Web Real-Time Communication (WebRTC) is a collection of protocols and APIs that enable real-time communication over the Web -- it's pretty self-explanatory. Most everyone in our industry will be familiar with WebRTC by this point, as it's been a hot topic for years, touted as promising technology for B2B and B2C interactions. It's simple, if your business has a website, WebRTC can help drive more interaction with that website.
As technologies have evolved to give organizations more options for communicating with customer bases, customer expectations have also risen. People today expect seamless, straightforward interactions online, and WebRTC-enabled communications promise to meet these expectations with an end-to-end, high-quality user experience.
However, the application of this developing technology is met with a degree of uncertainty. What's the future of WebRTC, and is it going to bring the next-level online communication we've been waiting for?
To explore these lingering questions around WebRTC, I interviewed Felix Winstone, director of Talkative, a U.K.-based company that enables the real-time communication between businesses and their customers through WebRTC-enabled technologies. Its mission is to "convert website visitors into customers." Felix answers questions on the benefits of the technology for the further development of online communications:
How do you view WebRTC?
WebRTC is a transformative piece of technology that allows real-time communications over the Web. WebRTC is not an application, but rather should be thought of as infrastructure. What if anybody with a browser or mobile device could set up a video call and collaborate, without needing special applications or having to download plugins? WebRTC on its own is merely a technical achievement, albeit an impressive one. Its true value is as an enabler for great new solutions.
How can a business's customers benefit from WebRTC?
Consumers want hassle-free and effective contact. WebRTC-based customer contact bypasses the need to use a telephone to speak with someone. Consumer frustration with call centers stems from the fact that agents tend to have no context as to why you are calling them. WebRTC calls pass through relevant website data with your call, meaning you're put through to the right agent, and that agent knows what pages you've visited, and any account information.

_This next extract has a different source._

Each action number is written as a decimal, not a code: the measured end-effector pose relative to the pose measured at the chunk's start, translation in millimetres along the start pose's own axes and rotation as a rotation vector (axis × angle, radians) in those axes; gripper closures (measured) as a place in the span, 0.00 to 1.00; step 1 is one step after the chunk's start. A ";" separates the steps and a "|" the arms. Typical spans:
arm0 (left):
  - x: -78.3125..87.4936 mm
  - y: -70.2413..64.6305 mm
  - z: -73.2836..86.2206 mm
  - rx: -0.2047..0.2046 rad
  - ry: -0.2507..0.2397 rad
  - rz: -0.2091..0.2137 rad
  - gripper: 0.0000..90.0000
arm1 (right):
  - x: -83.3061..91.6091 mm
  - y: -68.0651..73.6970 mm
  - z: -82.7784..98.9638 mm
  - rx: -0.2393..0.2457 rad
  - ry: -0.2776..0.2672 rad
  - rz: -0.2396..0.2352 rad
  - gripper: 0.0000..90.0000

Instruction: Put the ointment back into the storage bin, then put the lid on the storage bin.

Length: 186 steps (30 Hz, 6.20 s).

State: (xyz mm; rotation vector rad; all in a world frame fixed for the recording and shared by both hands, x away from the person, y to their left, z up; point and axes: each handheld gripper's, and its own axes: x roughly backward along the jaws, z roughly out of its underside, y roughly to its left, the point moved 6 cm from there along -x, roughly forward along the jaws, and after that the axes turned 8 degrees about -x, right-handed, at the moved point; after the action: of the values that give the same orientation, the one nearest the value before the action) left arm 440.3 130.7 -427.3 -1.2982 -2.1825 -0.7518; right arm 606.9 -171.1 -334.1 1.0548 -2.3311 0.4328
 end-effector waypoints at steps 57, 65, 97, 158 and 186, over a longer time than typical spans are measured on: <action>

Are there any implications to the integration of the technology?
WebRTC is supported by all browsers, so very little 'set up' is needed. Typically, just a few lines of code is required to add WebRTC to a website. You can also get the calls to ring through into your existing phone systems.
What are the technological challenges WebRTC faces today?
For the last few years, adoption by Apple on iOS and Safari platforms were a big question mark. Many people had uncertainty about when, if ever, Apple would adopt WebRTC standards. Luckily, in September Apple included full support for the protocol on all its devices. This is a significant step for WebRTC, and we will now see even greater usage and applications built around the protocol.
Where do the WebRTC-enabled communications stand when it comes to security and quality of the interaction?
WebRTC mandates that all communication is encrypted, so everything is secure. The most popular, high-quality audio and video codecs are supported as well. The main thing to watch out for is bandwidth availability. This is less of a problem for voice, but video can consume greater bandwidth. Luckily, there are ways to safeguard against this. For online customer service scenarios, you should look for a WebRTC solution with Quality of Service monitoring to ensure optimal experiences for your customers.
How is WebRTC going to impact the future of communications? Is this the beginning of an era where interactions are taking place exclusively online?
I'd argue we're already in the era of the majority of interactions happening online. There has been a meteoric rise in ecommerce and customer-facing websites in the last 10 years. However, telephony is lagging behind. WebRTC now allows these real-time voice calls online. If you consider the advantage of multi-media, data-rich communications that WebRTC allows, I think it's inevitable that all our chat, voice, and video interactions will happen exclusively online.
What are the disadvantages of the VoIP technologies employed prior to the development of WebRTC?
In the context of online customer service, WebRTC is in many ways the first of its kind. Before WebRTC-based services, as a consumer you had to rely on your telephone. Leaving the website, dialing a number, and being put through to someone who has no context of your online journey isn't the best experience! WebRTC solves this.
Overall, the implementation of the WebRTC technology has the potential of unifying telephony and online communications while providing the ultimate seamless user experience. As its current limitations are expected to be resolved in the near future, there's pretty much no reason as to why online businesses shouldn't consider offering their customers the ability to communicate via a device and a network of their choice.